What to produce: The data that follows is to be copied exactly, with each image removed.
Start of Provided data
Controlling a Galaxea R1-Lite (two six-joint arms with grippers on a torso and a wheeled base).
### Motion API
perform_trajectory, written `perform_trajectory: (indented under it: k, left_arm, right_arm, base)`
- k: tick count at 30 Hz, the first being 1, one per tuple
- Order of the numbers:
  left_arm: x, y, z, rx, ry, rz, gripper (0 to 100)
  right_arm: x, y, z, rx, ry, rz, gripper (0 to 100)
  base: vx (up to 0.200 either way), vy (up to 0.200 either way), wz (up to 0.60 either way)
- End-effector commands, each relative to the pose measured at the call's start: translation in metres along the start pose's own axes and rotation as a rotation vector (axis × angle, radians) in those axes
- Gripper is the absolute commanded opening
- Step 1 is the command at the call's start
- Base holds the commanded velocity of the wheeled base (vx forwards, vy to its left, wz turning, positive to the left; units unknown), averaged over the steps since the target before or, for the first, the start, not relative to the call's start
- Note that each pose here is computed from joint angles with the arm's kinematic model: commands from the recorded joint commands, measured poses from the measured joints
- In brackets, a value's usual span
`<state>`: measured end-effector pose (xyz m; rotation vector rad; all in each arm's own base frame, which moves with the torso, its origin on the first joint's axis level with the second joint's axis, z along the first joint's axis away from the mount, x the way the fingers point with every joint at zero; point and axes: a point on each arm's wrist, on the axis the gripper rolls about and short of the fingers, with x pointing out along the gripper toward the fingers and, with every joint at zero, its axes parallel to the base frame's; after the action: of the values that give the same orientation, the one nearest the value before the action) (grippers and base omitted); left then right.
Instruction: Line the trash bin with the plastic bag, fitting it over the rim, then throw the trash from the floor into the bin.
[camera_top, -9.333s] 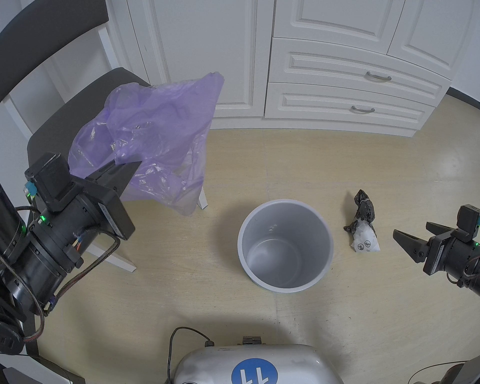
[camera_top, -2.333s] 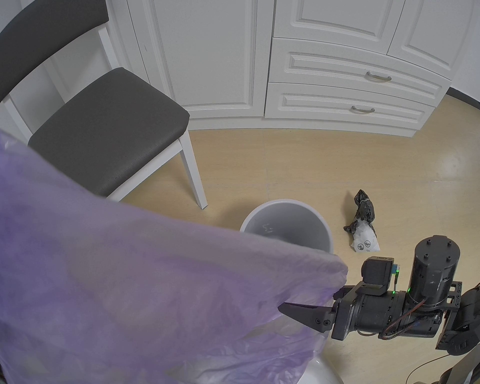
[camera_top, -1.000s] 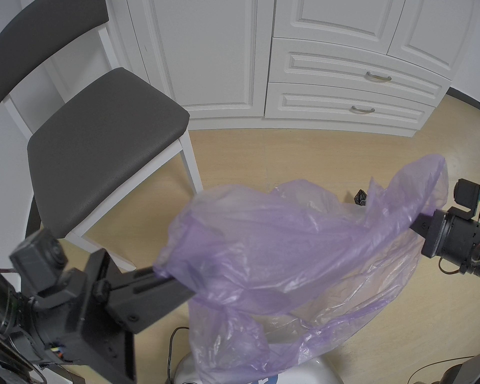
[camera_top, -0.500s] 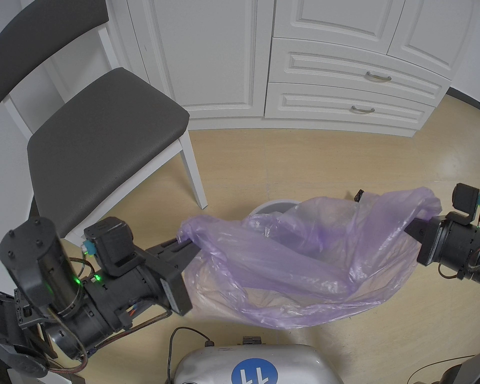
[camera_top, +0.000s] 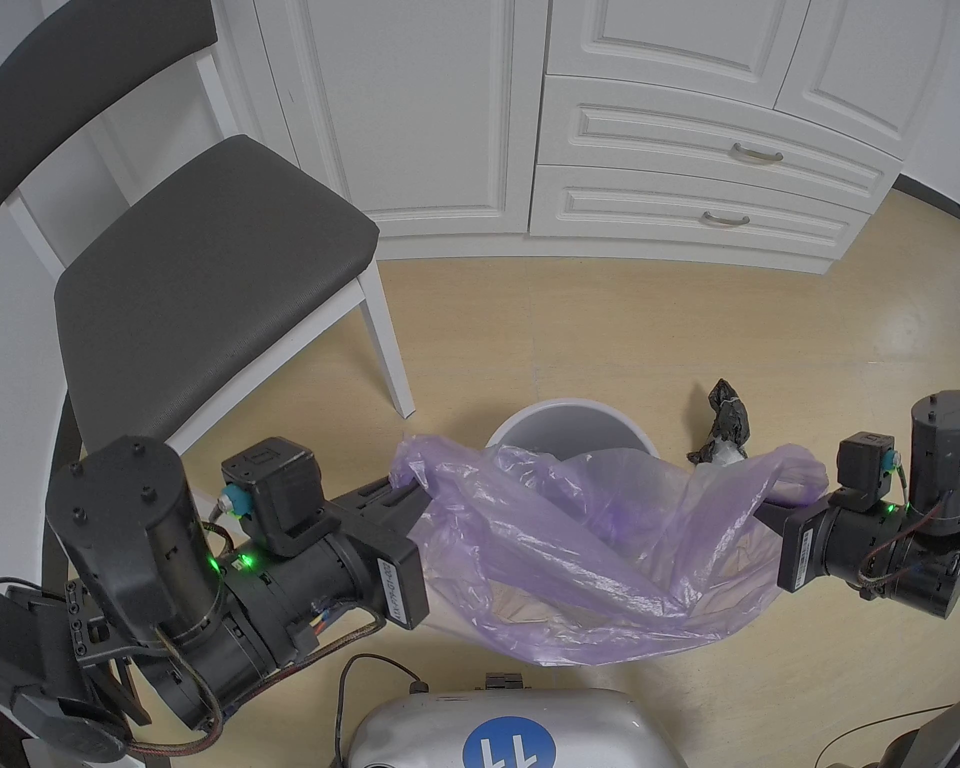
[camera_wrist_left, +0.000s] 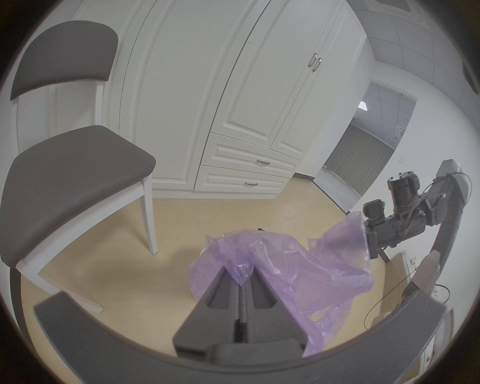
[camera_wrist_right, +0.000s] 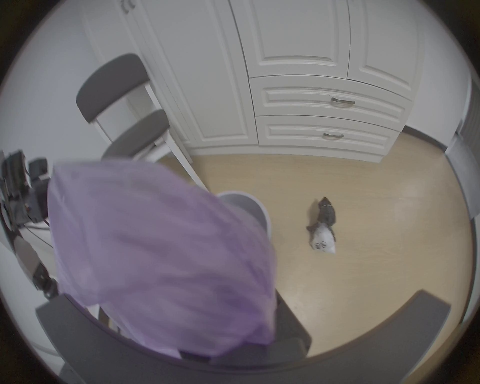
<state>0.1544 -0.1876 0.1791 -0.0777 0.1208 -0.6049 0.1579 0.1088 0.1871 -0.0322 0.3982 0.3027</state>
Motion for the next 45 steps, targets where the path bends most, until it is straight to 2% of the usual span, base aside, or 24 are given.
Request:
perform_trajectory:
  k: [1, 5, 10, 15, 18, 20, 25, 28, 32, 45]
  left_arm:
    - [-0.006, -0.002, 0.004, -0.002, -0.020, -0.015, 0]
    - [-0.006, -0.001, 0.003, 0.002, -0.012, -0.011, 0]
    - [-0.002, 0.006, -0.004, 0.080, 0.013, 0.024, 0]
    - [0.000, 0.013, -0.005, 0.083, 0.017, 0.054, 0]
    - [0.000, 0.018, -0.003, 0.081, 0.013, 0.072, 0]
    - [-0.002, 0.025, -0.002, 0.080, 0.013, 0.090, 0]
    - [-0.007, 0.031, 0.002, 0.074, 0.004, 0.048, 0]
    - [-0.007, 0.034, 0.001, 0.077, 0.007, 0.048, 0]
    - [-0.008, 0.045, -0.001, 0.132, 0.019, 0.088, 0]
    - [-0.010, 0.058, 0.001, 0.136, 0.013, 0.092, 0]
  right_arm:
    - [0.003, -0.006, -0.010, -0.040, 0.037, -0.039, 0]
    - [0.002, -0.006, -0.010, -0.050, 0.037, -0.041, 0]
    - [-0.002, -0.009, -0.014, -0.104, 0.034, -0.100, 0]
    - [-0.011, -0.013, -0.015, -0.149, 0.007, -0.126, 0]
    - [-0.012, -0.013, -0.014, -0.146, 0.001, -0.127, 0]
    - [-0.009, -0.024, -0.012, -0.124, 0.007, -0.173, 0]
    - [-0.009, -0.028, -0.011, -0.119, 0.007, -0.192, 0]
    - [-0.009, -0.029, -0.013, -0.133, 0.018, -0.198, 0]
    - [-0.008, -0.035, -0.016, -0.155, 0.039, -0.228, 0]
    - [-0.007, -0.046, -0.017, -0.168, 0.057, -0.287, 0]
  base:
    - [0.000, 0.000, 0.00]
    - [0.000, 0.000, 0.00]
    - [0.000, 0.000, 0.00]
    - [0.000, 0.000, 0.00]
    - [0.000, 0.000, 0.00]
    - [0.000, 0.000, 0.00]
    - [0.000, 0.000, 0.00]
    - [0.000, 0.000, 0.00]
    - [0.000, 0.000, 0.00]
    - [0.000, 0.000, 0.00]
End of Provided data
Your response:
Controlling a Galaxea R1-Lite (two six-joint arms with grippers on a torso and a wheeled base).
### Motion API
perform_trajectory, written `perform_trajectory: (indented under it: k, left_arm, right_arm, base)`
- k: tick count at 30 Hz, the first being 1, one per tuple
- Order of the numbers:
  left_arm: x, y, z, rx, ry, rz, gripper (0 to 100)
  right_arm: x, y, z, rx, ry, rz, gripper (0 to 100)
  base: vx (up to 0.200 either way), vy (up to 0.200 either way), wz (up to 0.60 either way)
- End-effector commands, each relative to the pose measured at the call's start: translation in metres along the start pose's own axes and rotation as a rotation vector (axis × angle, radians) in those axes
- Gripper is the absolute commanded opening
- Step 1 is the command at the call's start
- Base holds the commanded velocity of the wheeled base (vx forwards, vy to its left, wz turning, positive to the left; units unknown), averaged over the steps since the target before or, for the first, the start, not relative to the call's start
- Note that each pose here is computed from joint angles with the arm's kinematic model: commands from the recorded joint commands, measured poses from the measured joints
- In brackets, a value's usual span
`<state>`: measured end-effector pose (xyz m; rotation vector rad; all in each arm's own base frame, which moves with the torso, its origin on the first joint's axis level with the second joint's axis, z along the first joint's axis away from the mount, x the way the fingers point with every joint at zero; point and axes: a point on each arm's wrist, on the axis the gripper rolls about and short of the fingers, with x pointing out along the gripper toward the fingers and, with every joint at zero, its axes parallel to the base frame's; after the action: of the values that give the same orientation, the one nearest the value before the action) (grippers and base omitted); left then right.
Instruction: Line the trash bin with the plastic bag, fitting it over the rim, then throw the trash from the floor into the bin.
[camera_top, -9.333s] 
[camera_top, -2.333s] 
[camera_top, -1.000s] 
[camera_top, -0.500s] 
[camera_top, +0.000s] 
[camera_wrist_left, +0.000s] 
[camera_wrist_right, +0.000s] 
<state>0.1544 -0.1876 0.1791 -0.0777 0.1208 -0.6049 0.1579 0.1088 0.1871 -0.0322 0.3982 0.3027</state>
Motion for the next 45 steps, targets where the path bends most, until it is straight to 2% of the usual span, base aside, or 24 are given.
Request:
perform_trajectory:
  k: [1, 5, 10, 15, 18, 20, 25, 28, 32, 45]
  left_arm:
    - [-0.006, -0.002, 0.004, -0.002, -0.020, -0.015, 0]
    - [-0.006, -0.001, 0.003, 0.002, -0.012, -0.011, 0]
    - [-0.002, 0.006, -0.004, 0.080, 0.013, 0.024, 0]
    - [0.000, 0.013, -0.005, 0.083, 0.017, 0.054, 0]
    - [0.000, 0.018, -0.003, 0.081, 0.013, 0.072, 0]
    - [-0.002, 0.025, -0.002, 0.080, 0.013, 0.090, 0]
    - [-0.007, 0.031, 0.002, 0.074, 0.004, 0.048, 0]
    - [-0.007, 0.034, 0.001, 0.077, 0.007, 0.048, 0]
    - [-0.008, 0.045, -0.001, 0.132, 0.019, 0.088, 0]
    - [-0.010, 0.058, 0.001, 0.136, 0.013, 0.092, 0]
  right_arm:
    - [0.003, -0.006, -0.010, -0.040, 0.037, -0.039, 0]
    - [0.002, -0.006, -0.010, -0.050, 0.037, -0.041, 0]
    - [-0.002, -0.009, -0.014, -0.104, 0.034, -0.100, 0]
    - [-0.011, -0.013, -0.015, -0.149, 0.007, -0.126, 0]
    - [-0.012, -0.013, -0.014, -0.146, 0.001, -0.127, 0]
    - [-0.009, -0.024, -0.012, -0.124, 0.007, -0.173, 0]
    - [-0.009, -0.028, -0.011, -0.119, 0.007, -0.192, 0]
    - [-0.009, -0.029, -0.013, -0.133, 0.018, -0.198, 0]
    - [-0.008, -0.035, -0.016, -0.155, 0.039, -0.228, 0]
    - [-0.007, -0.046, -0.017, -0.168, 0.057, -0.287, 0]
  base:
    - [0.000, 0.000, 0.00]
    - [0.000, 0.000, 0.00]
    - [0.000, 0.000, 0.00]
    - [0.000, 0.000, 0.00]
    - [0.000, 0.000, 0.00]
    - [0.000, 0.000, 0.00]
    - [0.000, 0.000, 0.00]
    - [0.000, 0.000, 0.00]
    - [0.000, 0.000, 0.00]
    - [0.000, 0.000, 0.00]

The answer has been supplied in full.